Monday, April 30, 2012

Key Communicators are...Key

People talk to people...and those people talk to other people...who talk to others...and so on and so on and so on.

The holy grail of any professional communicator is generating positive word of mouth communications.  We all know that people find messages from their friends and neighbors to be more trustworthy and worthy of consideration than messages from ads or other "professional" communications sources.  Word of mouth messages are seen as trustworthy because they are filtered through the opinion of a disinterested third party.  The thinking is "I trust Becky and if Becky is giving me a message, that message must be trustworthy!"

The challenge, from a professional communicator's point of view, is that the very factor that makes word of mouth so desirable makes it very hard to manage!  To someone who is used to developing style books,  overseeing every comma and semicolon of an organization's communications, and who's mantra is "stay on message," this is difficult to accept.

You may not be able to control the message when it comes to word of mouth communications...but you can influence it!

Developing a key communicator network of key opinion leaders in your community or industry is one way to let the grapevine work for you.  The concept is simple.  You identify those individuals who are opinions leaders within your target audience.  These are the people that other people listen to and believe.  These are not always just the community or industry leaders.  They might be the hairdresser or PTA Mom or the blogger whom everyone listens to in order to find out what's what.
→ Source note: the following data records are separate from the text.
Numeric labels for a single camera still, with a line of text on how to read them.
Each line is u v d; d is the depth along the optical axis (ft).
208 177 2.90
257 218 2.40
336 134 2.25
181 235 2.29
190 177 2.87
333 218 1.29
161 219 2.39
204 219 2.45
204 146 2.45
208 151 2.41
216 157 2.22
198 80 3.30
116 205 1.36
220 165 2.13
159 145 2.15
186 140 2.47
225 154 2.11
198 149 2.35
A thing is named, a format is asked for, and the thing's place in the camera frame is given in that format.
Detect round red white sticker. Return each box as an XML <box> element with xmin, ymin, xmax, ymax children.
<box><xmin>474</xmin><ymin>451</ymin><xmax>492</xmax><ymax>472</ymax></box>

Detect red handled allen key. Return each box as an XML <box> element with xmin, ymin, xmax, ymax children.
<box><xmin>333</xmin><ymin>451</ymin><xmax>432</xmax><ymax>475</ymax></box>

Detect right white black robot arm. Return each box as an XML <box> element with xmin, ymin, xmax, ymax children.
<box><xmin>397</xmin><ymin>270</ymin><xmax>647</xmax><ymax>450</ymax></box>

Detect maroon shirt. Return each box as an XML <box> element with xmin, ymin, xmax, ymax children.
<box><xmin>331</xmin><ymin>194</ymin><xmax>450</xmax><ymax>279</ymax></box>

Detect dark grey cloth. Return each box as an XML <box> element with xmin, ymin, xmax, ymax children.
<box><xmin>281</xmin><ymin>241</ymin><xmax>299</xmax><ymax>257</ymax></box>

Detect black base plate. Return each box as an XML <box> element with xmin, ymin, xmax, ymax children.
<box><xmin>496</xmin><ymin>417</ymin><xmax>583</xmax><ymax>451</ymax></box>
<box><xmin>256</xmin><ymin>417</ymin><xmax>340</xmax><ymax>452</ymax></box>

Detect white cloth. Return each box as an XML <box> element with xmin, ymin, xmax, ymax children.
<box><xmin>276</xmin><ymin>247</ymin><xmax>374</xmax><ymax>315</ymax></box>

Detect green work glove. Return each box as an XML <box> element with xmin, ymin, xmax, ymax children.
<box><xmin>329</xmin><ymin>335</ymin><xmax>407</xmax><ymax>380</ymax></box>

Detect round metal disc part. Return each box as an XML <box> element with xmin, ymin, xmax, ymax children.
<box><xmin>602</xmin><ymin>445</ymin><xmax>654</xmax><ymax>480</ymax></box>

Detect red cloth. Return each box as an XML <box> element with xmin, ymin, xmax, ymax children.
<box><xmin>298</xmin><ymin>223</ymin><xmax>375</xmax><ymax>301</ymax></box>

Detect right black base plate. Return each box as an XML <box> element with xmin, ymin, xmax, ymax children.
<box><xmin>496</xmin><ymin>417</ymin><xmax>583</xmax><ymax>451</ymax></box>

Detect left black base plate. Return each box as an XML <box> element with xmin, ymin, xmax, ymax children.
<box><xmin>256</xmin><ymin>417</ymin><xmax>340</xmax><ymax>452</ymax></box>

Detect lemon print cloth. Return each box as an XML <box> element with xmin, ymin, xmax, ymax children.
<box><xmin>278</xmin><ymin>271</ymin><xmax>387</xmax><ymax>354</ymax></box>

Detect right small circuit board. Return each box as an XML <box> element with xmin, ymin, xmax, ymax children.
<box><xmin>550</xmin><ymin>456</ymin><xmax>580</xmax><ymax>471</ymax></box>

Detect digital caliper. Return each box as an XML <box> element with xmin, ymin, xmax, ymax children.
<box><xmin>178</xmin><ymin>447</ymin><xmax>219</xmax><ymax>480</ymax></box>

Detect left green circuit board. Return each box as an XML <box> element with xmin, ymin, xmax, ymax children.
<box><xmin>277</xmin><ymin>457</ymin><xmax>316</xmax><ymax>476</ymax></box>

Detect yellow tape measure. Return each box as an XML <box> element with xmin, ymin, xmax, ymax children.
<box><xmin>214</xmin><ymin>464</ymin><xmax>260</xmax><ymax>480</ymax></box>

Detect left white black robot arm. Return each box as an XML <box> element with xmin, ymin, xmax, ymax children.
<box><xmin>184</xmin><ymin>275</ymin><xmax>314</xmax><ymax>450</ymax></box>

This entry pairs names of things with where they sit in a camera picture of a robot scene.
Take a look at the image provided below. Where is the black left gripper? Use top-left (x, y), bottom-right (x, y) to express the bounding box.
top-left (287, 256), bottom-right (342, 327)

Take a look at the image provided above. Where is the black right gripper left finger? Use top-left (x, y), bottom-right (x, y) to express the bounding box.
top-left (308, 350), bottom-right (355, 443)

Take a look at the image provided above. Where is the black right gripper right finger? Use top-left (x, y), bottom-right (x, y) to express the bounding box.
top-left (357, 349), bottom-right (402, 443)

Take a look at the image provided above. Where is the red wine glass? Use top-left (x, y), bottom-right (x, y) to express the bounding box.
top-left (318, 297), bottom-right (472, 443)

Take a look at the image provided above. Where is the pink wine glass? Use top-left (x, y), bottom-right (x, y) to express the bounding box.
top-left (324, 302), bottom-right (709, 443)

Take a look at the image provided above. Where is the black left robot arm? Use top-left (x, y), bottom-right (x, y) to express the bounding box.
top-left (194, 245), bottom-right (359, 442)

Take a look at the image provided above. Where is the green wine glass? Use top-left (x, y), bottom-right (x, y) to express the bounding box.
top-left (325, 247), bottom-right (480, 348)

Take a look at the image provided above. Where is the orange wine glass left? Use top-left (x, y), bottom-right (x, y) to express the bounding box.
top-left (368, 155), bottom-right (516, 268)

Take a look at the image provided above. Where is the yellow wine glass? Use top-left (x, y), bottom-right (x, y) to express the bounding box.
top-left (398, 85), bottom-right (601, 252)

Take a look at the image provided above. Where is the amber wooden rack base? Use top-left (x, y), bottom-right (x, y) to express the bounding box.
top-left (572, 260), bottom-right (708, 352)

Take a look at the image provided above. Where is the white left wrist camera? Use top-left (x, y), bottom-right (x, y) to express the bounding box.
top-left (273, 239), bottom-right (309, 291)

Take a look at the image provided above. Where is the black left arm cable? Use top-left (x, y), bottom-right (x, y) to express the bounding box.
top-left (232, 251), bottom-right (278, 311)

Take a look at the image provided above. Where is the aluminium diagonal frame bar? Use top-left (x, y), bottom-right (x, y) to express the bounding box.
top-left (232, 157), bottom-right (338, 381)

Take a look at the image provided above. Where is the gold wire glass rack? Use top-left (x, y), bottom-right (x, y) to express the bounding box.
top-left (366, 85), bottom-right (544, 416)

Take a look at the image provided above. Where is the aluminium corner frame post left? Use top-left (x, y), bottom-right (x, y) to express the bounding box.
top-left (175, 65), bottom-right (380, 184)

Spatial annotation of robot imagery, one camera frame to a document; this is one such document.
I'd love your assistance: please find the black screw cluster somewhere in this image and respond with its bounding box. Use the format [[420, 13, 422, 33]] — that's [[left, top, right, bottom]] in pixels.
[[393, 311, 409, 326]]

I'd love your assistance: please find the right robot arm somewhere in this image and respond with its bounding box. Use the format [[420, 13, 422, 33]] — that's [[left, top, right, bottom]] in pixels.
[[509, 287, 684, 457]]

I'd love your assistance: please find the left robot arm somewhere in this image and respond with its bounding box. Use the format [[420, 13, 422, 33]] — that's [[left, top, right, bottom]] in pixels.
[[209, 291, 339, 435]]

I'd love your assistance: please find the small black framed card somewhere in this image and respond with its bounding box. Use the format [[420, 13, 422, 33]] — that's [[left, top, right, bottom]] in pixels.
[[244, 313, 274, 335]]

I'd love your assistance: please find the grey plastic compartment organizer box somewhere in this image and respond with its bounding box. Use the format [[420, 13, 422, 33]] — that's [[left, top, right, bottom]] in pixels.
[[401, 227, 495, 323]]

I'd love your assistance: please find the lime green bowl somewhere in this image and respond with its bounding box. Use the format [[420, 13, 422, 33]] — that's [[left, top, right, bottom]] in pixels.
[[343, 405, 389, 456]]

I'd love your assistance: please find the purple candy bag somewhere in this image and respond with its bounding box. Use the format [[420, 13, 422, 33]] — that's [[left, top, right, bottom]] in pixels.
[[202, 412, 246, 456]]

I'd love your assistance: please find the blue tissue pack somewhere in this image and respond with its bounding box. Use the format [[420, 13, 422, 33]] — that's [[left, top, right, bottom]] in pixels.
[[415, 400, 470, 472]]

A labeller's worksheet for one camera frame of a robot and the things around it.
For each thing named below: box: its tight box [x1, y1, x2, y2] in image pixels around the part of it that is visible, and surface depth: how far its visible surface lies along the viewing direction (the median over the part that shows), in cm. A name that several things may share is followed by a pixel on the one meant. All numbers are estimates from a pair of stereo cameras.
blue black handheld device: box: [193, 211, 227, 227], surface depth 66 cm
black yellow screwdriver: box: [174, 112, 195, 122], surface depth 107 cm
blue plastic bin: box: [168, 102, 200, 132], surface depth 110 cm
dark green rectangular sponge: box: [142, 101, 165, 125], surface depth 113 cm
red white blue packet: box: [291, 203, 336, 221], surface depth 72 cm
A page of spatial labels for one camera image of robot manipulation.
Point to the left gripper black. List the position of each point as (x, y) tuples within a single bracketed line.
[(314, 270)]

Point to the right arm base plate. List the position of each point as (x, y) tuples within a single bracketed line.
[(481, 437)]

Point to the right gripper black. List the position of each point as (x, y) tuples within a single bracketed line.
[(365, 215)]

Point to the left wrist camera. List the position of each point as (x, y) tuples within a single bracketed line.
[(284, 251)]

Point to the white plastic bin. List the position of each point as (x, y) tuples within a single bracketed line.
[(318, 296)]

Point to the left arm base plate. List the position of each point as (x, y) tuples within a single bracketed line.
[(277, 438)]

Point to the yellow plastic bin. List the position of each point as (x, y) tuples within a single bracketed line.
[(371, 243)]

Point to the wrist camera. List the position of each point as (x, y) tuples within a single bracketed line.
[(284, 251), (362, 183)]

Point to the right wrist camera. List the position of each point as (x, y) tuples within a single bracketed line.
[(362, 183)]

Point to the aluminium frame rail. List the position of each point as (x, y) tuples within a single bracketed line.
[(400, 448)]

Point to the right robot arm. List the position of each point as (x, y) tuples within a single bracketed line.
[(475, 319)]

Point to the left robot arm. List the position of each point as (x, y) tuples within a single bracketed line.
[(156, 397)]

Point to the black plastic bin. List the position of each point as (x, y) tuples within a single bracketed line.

Once you identify who you want to be in your group, you invite them to join.  You tell them that as they are the opinion leaders of the industry or community, your organization will be providing them with extra information on your organization.  The only thing you ask in return is that they participate in some future survey or focus group once or twice a year that allows you to collect THEIR opinions on what people are thinking about regarding issues important to you.

You supply your key communicators with additional information about your company, your issues and/or your industry.  It is important that you provide your key communicators with accurate, realistic data.  Don't try to "spin" your key communicators or you will lose them.  However, if you provide them with real, trustworthy information, on a reliable basis, amazing things can happen.

This works for a few reasons.  First, being recognized as a Key Communicator is an honor to most people.  Better yet it is an honor that comes with few obligations!  Second, you are giving your Key Communicators something that they truly value, access to unique information.  Since they are communicators, they should value being able to share information with their various contacts.  Access to the information you are providing them increases their stature as a communicator.  Third, if you are doing this well, this works because you are not putting any caveats on their access to the information.  You are not even suggesting that they go out and share the information.  You are sharing it with them because you feel that they would find it interesting.

Once again, the frustrating part of this is that you, as a professional communicator, cannot control the message or the flow of information.  You have to just put it out their on faith that it will do your organization good.  And you may never know what good it does, but every once in a while you get confirmation that the process makes sense.

A week or so after my school district celebrated a rare referendum victory, I was talking to a community member who was in my Key Communicator group.  She was congratulating me on the referendum and started talking about how some people in the community had had misunderstandings about the referendum.  She proceeded to tell me about a couple of neighbors who told her why they planned to vote against the school district and then shared the arguments she told them in favor of the school district.  Her arguments, coincidentally were taken almost directly from a referendum fact sheet I had sent our Key Communicators.  This Key Communicator, without even realizing it, had helped promote the district's point of  view.  I became a committed believer in the power of Key Communicators at that moment.